__EXERCISE DESCRIPTION__
The answer must consist of every line in the data that contains "dishwasher".

[Source data]

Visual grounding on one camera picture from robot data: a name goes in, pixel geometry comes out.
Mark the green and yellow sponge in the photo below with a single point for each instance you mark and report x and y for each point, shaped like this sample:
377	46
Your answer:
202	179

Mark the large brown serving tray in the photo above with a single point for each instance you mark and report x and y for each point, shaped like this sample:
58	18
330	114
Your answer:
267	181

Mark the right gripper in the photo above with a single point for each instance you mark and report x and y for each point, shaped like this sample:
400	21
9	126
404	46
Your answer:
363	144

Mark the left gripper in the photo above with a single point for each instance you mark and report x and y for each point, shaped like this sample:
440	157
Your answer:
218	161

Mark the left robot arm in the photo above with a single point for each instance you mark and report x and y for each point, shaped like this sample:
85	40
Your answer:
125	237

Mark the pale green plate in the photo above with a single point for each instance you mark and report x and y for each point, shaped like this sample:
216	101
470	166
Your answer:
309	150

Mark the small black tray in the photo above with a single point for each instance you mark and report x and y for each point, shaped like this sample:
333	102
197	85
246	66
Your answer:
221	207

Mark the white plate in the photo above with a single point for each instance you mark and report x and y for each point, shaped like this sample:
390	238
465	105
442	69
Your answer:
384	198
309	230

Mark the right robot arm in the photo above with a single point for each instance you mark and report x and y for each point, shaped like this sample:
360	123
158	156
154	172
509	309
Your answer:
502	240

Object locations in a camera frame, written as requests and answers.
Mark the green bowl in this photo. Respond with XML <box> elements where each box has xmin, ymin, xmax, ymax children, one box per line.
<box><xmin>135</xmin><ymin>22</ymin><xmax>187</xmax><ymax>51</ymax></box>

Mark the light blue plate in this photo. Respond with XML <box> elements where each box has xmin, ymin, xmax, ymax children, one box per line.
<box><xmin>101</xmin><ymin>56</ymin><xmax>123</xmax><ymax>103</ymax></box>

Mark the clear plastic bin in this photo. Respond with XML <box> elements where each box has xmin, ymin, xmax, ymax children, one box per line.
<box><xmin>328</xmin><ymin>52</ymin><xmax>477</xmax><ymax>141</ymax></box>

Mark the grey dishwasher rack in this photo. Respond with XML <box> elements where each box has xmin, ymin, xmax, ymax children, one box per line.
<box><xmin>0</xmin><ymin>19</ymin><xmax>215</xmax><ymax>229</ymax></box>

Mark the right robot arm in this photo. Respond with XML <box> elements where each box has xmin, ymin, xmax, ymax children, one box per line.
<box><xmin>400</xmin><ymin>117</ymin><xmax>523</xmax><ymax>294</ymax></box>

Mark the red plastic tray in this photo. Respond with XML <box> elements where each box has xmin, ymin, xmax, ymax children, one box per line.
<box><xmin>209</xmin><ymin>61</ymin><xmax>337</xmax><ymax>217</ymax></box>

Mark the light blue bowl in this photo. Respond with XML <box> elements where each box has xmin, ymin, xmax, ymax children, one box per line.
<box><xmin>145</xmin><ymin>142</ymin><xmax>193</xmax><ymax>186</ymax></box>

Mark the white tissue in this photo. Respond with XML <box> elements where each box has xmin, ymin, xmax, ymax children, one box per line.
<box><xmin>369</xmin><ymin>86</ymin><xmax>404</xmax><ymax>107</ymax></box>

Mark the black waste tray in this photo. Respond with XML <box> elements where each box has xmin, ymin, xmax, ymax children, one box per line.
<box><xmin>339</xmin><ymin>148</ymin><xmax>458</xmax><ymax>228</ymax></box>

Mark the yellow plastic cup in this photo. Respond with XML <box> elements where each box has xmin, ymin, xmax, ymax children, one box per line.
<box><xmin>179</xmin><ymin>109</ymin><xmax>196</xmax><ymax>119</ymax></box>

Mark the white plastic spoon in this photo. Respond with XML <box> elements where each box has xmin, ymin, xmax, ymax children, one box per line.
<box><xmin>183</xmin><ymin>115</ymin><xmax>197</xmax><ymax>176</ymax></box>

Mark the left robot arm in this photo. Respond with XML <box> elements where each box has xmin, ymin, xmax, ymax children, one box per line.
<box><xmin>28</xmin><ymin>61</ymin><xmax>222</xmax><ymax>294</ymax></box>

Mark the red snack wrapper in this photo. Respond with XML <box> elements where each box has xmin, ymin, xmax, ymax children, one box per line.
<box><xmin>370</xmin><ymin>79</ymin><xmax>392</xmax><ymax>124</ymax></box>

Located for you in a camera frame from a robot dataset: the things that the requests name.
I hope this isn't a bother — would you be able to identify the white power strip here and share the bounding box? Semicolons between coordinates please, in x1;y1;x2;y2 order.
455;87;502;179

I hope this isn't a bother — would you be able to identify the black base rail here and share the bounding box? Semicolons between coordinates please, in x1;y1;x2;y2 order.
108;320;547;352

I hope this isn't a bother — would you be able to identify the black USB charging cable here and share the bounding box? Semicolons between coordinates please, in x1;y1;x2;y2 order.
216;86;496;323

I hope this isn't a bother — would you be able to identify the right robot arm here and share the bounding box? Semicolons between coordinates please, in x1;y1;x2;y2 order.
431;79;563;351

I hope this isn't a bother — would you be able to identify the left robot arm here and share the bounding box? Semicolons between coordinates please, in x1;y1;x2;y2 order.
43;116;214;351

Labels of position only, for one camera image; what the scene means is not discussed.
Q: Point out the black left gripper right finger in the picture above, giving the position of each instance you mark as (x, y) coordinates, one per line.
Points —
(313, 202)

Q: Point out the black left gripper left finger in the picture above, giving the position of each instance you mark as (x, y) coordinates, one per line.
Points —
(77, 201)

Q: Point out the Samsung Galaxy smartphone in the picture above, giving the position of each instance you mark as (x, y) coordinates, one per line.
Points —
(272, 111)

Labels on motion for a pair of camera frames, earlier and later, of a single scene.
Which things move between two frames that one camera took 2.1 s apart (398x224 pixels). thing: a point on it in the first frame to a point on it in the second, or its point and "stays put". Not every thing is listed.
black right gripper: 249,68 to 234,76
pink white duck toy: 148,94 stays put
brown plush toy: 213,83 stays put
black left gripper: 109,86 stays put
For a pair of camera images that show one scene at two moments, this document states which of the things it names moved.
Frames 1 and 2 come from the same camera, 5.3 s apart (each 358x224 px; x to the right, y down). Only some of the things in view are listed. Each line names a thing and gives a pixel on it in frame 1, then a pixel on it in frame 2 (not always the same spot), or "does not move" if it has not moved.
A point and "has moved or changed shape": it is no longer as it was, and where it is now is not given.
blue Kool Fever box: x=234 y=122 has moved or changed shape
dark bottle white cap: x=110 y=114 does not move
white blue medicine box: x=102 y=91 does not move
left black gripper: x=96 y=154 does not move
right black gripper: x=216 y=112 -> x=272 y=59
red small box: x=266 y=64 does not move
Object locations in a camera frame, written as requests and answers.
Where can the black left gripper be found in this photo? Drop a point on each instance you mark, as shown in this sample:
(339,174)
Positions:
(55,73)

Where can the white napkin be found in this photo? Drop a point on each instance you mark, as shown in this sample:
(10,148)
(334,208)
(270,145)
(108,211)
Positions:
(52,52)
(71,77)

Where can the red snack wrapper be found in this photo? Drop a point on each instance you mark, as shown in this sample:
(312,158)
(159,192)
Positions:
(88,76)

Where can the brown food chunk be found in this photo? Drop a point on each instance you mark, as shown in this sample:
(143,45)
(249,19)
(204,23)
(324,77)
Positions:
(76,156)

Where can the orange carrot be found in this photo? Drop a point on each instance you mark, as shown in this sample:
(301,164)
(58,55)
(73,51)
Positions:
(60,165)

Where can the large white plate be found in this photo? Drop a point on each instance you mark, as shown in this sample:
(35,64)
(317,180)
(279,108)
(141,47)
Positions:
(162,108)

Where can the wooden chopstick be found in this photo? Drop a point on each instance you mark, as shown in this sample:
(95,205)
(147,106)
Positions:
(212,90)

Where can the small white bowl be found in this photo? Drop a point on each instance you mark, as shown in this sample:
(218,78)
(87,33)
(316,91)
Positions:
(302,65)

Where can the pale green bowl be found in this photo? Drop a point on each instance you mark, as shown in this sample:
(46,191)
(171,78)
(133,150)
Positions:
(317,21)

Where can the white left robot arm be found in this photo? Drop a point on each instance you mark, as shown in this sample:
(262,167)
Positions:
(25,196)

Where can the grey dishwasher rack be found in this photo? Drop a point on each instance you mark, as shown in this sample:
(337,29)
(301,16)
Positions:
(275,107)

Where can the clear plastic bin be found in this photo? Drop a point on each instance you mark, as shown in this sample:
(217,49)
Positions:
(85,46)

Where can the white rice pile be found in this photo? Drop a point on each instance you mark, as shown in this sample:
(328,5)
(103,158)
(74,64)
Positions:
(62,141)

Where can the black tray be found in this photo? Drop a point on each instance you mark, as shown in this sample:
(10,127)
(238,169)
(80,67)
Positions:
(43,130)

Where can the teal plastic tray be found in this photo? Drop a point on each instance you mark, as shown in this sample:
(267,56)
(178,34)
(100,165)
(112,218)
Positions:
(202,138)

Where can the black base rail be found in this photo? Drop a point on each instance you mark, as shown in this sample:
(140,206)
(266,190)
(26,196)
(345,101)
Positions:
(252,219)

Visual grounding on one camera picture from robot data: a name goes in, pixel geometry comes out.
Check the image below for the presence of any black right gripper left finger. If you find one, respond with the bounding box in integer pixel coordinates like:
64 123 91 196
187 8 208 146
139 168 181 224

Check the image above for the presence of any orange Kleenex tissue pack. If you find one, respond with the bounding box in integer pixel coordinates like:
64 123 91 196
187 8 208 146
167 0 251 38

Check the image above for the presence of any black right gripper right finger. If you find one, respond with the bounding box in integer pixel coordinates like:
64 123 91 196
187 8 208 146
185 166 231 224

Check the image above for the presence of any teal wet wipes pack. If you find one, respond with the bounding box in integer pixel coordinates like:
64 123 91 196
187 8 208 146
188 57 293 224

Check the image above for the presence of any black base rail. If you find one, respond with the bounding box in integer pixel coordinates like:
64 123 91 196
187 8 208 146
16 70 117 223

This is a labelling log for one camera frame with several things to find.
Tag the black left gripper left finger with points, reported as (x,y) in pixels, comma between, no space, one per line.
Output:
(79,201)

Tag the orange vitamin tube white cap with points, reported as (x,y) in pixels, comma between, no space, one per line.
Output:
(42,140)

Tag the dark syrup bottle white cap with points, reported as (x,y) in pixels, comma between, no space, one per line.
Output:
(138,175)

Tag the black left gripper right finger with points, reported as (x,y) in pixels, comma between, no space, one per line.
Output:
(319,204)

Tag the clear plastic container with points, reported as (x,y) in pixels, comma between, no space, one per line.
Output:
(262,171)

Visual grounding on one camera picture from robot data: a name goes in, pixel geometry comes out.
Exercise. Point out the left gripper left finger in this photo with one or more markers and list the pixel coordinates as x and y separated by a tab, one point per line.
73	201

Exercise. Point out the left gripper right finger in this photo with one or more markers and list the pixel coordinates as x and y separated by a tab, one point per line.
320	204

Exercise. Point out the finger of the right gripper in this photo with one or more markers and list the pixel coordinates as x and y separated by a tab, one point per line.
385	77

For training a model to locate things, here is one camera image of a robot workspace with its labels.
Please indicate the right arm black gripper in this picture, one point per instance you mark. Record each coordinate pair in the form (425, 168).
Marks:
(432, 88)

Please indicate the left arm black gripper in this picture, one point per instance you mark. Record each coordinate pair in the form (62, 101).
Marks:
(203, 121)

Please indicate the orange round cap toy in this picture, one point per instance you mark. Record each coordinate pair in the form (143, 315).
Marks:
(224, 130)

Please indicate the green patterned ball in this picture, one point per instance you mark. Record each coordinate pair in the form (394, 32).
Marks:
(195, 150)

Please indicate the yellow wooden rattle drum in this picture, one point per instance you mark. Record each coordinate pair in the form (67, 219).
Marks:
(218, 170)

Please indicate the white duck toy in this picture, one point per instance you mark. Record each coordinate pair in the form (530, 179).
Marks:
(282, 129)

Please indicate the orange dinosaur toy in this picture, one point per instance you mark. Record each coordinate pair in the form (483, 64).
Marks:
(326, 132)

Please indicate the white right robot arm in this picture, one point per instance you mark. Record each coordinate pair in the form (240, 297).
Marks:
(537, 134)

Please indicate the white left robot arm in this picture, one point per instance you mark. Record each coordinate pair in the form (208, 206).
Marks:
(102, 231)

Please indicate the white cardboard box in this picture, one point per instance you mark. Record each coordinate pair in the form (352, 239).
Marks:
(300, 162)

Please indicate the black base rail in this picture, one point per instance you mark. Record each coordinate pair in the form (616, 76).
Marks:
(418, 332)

__EXPECTED OUTPUT__
Mark the grey dishwasher rack in this photo. Respond with XML <box> elements where each box has xmin, ymin, xmax, ymax children, one box per line.
Where can the grey dishwasher rack be found in this photo? Drop a point on each instance you mark, as shown in this sample:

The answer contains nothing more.